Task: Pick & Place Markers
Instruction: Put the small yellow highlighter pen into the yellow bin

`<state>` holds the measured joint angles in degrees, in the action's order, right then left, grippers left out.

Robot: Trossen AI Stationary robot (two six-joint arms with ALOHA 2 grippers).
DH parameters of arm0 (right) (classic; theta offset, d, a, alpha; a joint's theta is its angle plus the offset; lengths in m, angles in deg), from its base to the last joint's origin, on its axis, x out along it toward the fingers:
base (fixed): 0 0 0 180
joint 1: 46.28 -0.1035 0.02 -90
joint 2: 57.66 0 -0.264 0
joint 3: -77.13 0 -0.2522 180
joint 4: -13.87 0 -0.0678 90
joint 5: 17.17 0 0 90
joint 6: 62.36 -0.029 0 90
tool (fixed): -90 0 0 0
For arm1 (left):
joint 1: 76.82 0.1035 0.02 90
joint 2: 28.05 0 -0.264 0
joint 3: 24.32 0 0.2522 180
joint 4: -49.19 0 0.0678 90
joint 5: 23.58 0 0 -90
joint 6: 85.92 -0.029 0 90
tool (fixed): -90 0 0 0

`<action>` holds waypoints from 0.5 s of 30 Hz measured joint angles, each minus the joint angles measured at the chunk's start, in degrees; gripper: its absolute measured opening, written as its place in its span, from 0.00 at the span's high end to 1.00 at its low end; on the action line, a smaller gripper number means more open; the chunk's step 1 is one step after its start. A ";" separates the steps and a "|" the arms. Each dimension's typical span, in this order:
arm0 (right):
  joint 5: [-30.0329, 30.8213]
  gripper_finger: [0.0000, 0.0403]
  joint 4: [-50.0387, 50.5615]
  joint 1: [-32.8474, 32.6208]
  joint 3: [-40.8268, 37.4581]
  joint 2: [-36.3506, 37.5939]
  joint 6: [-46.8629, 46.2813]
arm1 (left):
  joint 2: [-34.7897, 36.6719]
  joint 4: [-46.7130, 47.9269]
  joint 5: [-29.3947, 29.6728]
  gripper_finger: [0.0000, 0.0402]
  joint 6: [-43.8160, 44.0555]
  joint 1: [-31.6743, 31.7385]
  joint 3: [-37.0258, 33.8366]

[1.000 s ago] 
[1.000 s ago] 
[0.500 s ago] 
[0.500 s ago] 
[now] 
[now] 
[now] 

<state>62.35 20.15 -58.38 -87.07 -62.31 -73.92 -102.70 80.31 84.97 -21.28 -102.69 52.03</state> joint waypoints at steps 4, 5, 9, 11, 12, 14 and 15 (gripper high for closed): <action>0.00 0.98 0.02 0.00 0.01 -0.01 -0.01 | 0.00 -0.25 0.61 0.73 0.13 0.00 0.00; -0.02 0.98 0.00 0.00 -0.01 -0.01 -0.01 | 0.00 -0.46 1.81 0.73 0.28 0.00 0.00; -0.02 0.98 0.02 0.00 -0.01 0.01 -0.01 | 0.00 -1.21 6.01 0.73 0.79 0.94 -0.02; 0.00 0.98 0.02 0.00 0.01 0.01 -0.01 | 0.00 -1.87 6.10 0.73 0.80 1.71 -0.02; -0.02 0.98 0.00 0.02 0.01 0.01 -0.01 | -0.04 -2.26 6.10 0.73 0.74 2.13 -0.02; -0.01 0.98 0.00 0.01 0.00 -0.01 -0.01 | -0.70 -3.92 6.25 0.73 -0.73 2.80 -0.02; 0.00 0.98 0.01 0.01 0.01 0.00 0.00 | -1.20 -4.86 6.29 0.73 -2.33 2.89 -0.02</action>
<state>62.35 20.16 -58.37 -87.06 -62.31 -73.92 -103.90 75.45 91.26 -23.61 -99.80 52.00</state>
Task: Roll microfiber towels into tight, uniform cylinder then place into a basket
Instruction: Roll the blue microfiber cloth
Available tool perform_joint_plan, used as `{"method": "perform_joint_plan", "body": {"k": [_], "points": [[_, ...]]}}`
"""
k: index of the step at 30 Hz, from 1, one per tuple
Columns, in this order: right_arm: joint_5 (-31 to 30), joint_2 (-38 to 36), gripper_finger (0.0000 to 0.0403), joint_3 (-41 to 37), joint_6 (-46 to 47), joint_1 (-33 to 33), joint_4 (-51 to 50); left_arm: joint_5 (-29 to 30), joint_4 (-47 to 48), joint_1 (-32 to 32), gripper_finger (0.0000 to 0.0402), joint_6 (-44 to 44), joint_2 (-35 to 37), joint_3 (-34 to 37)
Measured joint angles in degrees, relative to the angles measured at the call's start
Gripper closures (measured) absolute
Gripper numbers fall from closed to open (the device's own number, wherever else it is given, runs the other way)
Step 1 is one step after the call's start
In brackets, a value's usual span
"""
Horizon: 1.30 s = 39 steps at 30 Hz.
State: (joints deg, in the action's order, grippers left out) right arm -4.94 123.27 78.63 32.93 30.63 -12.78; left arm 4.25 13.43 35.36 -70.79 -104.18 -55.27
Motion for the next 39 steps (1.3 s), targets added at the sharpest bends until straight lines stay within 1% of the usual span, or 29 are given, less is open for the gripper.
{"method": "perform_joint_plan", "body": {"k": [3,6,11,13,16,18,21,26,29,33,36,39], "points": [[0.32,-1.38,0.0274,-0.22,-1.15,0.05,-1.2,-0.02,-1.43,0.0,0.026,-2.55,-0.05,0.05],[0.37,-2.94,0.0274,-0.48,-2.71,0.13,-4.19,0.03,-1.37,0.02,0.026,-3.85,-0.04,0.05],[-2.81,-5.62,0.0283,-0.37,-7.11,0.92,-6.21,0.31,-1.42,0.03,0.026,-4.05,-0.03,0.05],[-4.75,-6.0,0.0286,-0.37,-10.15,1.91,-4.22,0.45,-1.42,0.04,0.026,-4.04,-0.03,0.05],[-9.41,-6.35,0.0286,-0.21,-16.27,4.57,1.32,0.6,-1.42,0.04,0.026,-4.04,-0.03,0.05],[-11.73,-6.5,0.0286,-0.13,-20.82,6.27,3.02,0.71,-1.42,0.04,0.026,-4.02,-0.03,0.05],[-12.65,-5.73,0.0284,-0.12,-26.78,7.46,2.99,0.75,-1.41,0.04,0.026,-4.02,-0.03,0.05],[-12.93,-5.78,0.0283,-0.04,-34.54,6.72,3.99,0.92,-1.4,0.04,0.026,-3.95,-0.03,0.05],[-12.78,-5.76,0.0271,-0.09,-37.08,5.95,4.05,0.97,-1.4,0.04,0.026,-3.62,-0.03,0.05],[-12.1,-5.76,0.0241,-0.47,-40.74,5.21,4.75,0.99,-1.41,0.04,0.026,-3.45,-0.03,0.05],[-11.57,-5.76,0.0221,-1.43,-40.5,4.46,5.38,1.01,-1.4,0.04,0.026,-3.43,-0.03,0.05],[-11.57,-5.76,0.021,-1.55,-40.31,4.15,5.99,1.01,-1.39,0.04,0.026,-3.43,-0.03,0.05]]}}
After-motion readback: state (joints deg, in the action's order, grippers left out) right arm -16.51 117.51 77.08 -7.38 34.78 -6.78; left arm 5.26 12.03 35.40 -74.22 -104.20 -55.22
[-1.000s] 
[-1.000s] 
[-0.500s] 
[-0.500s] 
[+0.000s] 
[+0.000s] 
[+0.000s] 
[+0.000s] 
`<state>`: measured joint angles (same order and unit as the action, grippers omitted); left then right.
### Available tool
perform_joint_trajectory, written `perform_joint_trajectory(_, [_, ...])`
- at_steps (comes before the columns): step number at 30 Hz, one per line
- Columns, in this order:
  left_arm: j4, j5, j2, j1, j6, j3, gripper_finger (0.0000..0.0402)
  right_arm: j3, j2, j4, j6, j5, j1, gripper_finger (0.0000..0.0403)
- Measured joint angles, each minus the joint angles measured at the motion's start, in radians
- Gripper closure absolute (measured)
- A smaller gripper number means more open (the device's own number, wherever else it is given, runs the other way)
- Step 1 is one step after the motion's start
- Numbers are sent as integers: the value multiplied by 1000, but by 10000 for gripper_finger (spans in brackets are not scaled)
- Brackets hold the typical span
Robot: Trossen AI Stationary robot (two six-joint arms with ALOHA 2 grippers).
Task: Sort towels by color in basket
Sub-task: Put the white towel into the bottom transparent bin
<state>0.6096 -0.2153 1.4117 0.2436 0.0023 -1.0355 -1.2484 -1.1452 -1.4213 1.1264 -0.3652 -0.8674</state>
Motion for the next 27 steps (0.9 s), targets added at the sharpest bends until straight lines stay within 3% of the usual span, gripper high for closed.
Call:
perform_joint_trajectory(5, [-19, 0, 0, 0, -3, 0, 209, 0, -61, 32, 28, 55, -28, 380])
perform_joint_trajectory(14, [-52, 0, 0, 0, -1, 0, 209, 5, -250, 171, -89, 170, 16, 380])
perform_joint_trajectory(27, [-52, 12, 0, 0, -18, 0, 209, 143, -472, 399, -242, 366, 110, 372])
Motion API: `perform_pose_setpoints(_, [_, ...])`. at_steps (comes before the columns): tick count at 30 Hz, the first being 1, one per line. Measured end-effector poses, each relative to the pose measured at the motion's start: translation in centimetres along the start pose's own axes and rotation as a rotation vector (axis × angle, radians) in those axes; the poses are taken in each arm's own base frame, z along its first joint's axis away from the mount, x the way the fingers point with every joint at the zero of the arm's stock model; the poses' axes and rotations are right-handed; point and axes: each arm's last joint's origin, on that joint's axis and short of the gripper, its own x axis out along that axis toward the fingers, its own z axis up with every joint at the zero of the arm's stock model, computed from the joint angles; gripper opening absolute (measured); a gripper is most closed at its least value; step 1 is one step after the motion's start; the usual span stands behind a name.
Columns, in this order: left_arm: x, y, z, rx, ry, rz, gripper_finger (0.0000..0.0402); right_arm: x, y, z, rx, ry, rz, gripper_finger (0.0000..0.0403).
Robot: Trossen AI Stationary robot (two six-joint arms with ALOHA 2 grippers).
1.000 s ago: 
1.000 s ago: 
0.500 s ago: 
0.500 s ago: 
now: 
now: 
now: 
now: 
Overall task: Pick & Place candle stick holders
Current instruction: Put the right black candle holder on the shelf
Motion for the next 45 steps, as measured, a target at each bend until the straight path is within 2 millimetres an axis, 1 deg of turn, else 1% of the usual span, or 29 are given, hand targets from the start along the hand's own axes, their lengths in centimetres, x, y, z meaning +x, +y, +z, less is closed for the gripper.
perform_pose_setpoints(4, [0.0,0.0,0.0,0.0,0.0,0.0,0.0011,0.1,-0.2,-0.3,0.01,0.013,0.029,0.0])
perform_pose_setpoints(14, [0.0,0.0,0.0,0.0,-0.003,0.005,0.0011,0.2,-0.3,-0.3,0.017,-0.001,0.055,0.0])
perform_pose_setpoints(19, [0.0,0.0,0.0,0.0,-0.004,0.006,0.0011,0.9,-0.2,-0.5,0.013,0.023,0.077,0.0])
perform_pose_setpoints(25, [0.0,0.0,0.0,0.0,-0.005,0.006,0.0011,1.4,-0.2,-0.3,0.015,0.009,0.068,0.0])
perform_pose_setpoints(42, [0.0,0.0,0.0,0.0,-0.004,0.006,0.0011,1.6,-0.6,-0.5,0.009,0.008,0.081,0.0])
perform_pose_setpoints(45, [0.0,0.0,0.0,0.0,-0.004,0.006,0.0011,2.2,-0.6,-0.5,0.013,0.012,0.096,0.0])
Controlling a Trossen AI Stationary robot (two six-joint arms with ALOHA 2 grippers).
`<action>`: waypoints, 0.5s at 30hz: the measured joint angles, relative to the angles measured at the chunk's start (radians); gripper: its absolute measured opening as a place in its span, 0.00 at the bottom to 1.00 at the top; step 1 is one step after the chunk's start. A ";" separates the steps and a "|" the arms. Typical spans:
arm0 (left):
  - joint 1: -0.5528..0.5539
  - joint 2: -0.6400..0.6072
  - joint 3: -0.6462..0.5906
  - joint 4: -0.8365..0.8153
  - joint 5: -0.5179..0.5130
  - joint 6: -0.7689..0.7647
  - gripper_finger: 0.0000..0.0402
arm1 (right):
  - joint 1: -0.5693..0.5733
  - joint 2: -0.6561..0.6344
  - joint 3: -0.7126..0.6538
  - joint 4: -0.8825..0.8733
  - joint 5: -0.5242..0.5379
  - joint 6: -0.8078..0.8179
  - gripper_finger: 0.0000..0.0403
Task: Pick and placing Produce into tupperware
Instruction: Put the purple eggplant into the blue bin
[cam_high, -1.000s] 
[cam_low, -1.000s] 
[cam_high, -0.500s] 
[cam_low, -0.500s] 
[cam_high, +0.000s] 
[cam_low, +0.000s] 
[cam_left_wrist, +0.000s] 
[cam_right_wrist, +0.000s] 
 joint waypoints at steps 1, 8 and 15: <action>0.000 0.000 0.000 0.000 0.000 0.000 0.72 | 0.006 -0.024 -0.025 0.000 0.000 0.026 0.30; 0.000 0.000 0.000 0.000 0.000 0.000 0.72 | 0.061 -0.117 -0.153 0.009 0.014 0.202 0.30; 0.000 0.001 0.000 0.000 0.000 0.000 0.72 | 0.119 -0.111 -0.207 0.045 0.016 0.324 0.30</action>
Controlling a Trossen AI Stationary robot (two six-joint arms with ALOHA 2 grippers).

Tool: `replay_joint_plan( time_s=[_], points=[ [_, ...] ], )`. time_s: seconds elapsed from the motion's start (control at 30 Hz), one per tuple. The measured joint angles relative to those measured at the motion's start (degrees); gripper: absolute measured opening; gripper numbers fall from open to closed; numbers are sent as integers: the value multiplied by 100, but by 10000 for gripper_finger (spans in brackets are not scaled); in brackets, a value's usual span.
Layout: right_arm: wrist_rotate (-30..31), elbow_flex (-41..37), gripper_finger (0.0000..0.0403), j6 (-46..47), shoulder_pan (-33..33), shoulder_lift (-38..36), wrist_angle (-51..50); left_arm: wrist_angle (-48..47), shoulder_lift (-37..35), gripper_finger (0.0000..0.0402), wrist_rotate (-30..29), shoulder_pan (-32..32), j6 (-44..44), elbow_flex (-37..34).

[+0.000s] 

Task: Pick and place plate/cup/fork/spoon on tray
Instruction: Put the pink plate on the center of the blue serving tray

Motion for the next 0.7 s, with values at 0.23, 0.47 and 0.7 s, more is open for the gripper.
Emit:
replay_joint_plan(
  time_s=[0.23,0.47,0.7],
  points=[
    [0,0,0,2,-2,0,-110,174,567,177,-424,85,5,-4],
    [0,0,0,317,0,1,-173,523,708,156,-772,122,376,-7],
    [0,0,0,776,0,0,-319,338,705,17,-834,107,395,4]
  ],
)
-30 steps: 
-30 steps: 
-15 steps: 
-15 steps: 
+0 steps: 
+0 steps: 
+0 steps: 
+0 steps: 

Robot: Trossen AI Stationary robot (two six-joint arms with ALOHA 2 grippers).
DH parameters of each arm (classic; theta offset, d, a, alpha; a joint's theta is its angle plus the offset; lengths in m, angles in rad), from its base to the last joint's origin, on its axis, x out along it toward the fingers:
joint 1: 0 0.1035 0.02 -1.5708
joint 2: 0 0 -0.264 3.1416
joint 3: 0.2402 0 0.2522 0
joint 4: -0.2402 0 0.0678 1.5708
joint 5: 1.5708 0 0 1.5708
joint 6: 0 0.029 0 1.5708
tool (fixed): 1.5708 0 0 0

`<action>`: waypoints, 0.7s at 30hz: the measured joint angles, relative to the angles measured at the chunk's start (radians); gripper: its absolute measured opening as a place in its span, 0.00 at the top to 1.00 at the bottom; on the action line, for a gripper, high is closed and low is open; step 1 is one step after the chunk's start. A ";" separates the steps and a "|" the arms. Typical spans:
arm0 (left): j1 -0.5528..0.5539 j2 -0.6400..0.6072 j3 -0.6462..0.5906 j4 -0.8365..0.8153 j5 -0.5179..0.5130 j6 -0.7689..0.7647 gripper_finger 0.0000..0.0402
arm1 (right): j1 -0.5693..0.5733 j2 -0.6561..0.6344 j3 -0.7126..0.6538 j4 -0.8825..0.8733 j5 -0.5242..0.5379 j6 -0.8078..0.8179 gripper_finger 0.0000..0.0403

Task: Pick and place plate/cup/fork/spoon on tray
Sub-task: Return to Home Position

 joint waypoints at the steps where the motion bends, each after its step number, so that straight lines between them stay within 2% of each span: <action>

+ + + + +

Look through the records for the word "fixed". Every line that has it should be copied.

base (fixed): 0 0 0 180
tool (fixed): -90 0 0 0
tool (fixed): -90 0 0 0
tool (fixed): 1.5708 0 0 0

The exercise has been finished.